**Work item:**
Copying task for the records below: reproduce each one exactly and drop the pictures.

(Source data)
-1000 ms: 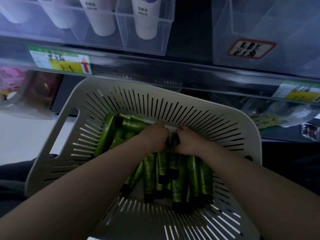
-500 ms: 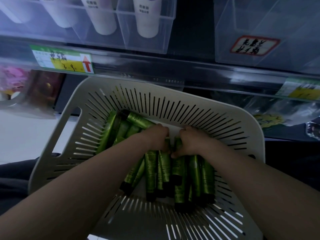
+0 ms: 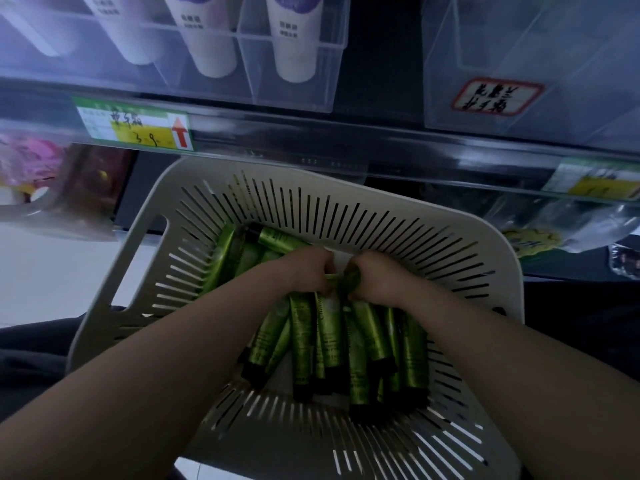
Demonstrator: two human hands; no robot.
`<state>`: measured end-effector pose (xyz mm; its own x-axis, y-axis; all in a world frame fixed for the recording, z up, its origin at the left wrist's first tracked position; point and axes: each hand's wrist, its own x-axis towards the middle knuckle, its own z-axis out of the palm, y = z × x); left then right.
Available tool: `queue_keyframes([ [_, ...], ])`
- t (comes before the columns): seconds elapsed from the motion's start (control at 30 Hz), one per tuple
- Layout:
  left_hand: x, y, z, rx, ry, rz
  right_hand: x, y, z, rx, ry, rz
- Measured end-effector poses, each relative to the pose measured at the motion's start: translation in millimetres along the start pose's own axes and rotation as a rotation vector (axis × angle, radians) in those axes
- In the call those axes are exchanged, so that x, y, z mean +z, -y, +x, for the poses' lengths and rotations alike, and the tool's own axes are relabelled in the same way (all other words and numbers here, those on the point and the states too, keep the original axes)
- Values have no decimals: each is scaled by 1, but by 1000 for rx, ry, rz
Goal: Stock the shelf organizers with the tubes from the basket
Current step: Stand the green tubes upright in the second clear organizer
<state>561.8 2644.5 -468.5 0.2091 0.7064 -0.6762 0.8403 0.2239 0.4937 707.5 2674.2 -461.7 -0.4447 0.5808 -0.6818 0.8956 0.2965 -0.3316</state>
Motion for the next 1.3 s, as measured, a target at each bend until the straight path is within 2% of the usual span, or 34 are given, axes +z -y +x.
queue_keyframes([
  [0.13,-5,-1,-8,-5,-11,-20,-7,1,-9,18,-28,109],
  [0.53,-15,-19,-55,22,-56,-108,-33,4,-56,0,10,233],
  [1.17,-60,-88,-151,176,-512,114,-83,6,-157,-156,-370,558],
  [1.3,-74,-113,-166,197,-557,154,-101,2,-178,-199,-440,655],
])
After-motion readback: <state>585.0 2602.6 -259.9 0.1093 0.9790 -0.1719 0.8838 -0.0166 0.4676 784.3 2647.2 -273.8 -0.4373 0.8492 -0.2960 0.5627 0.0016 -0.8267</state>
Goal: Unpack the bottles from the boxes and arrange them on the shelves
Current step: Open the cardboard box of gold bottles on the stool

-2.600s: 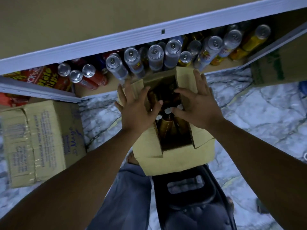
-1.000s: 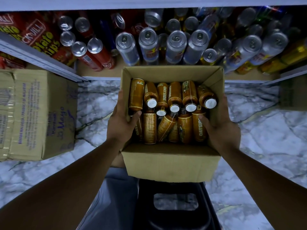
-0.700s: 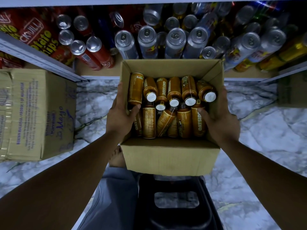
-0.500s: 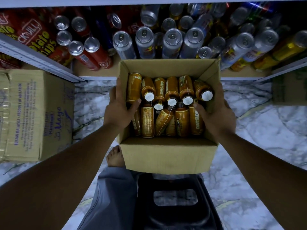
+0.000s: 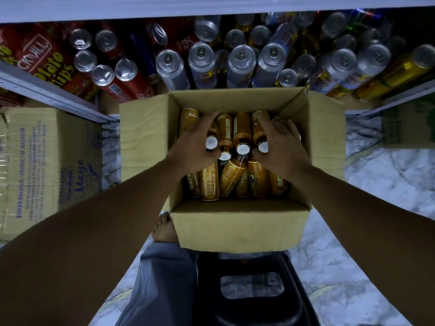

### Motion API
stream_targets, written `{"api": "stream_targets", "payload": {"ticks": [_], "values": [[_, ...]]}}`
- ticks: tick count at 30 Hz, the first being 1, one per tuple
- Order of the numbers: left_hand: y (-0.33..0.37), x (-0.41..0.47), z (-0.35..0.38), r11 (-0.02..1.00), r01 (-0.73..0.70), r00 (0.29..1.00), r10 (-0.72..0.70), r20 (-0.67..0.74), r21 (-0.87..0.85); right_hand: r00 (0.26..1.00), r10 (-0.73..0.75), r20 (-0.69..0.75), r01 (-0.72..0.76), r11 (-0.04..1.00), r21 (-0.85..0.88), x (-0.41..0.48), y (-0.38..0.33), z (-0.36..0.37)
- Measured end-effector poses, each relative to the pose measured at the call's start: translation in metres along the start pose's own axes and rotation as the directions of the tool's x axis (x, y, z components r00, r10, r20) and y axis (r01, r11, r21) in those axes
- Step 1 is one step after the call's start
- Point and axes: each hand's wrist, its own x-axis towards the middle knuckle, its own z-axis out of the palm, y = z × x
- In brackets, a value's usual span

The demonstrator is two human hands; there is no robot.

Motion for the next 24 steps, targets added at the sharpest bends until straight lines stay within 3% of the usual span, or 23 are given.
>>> {"api": "stream_targets", "payload": {"ticks": [5, 11, 15, 24], "values": [[-0.015, 0.003, 0.016, 0.999, 0.015, 1.0, -0.017, 0.025, 0.045, 0.999, -0.05, 0.022, 0.054, 0.953, -0.297, -0.002, 0.0, 0.007], [-0.02, 0.013, 0.024, 0.978, -0.036, 0.995, 0.054, -0.08, 0.204, 0.99, -0.056, -0.126, 0.005, 0.927, -0.375, 0.004, 0.004, 0.022], [-0.019, 0.015, 0.025, 0.977, -0.075, 0.982, 0.107, -0.154, 0.199, 0.976, -0.091, -0.2, 0.02, 0.944, -0.329, 0.004, 0.008, 0.028], [-0.005, 0.014, 0.003, 0.995, -0.024, 0.978, 0.004, -0.209, -0.092, 0.939, -0.046, -0.341, 0.04, 0.999, -0.024, 0.006, 0.009, 0.0]]}}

**Task output:**
-1000 ms: 
-500 ms: 
+0 ms: 
Demonstrator: two human hands; no robot.
`<state>`: measured end-effector pose (xyz mm; its own x-axis, y-axis; all in a world frame fixed for the recording, z up, its origin at the left wrist's first tracked position; point and axes: each hand's wrist, its own x-axis towards the middle knuckle, its own z-axis out of the palm, y = z × x); left then right.
Available tool: `queue_keyframes([ [_, ...], ])`
- t (comes before the columns): seconds elapsed from the motion's start (control at 30 Hz), one per tuple
- Layout:
  left_hand: x, y, z, rx, ry, rz
  right_hand: x, y, z, rx, ry, rz
- Measured end-effector poses, each relative to the pose measured at the motion's start: translation in millimetres along the start pose's own axes and rotation as a rotation vector (axis × angle, radians) in those axes
- In the call those axes are exchanged, so that x, y, z mean +z, -y, +x, for the poses' lengths and rotations alike, and the tool's own axes are relabelled in the same way (all other words and numbers here, those on the point and the states too, keep the original axes)
- Values have no decimals: each is scaled by 1, but by 1000 for rx, ry, rz
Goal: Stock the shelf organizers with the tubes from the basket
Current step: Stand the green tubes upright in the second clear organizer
<state>561.8 2644.5 -468.5 0.2091 0.7064 -0.6762 0.8403 0.2239 0.4937 707.5 2674.2 -461.7 -0.4447 0.5808 -0.6818 0.8956 0.2965 -0.3316</state>
Motion for the next 1.3 s, as measured, a target at each bend until the straight path is within 2% of the usual span, or 34 are given, axes +z -y +x.
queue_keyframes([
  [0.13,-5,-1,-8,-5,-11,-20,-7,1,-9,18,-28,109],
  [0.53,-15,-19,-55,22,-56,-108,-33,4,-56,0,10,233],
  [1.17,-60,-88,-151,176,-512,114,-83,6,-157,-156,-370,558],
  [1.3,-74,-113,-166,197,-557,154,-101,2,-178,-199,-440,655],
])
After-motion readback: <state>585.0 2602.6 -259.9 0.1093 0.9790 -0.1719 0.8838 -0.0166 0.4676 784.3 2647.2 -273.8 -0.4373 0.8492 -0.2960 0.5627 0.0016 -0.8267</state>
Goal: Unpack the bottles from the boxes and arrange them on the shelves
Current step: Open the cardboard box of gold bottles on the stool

-2.600s: 
-1.000s: 
-0.700s: 
-0.500s: 
+0.000s: 

### Motion API
stream_targets, written `{"api": "stream_targets", "payload": {"ticks": [_], "values": [[_, ...]]}}`
- ticks: tick count at 30 Hz, the first being 1, one per tuple
- Order of the numbers: left_hand: y (-0.33..0.37), x (-0.41..0.47), z (-0.35..0.38), r11 (-0.02..1.00), r01 (-0.73..0.70), r00 (0.29..1.00), r10 (-0.72..0.70), r20 (-0.67..0.74), r21 (-0.87..0.85); right_hand: r00 (0.26..1.00), r10 (-0.73..0.75), r20 (-0.69..0.75), r01 (-0.72..0.76), r11 (-0.04..1.00), r21 (-0.85..0.88), x (-0.41..0.48), y (-0.38..0.33), z (-0.36..0.37)
- Measured end-effector poses, each relative to the pose measured at the call's start: translation in metres along the start pose's own axes and rotation as the directions of the tool's x axis (x, y, z components r00, r10, r20) and y axis (r01, r11, r21) in those axes
- Step 1 is one step after the call's start
- Point and axes: each hand's wrist, its own x-axis towards the middle knuckle, its own z-axis out of the palm, y = z × x
- In brackets, a value's usual span

The demonstrator is two human hands; there is no robot.

Motion for the next 24 steps, targets added at the sharpest bends until straight lines stay within 3% of the usual span, or 23 are given.
>>> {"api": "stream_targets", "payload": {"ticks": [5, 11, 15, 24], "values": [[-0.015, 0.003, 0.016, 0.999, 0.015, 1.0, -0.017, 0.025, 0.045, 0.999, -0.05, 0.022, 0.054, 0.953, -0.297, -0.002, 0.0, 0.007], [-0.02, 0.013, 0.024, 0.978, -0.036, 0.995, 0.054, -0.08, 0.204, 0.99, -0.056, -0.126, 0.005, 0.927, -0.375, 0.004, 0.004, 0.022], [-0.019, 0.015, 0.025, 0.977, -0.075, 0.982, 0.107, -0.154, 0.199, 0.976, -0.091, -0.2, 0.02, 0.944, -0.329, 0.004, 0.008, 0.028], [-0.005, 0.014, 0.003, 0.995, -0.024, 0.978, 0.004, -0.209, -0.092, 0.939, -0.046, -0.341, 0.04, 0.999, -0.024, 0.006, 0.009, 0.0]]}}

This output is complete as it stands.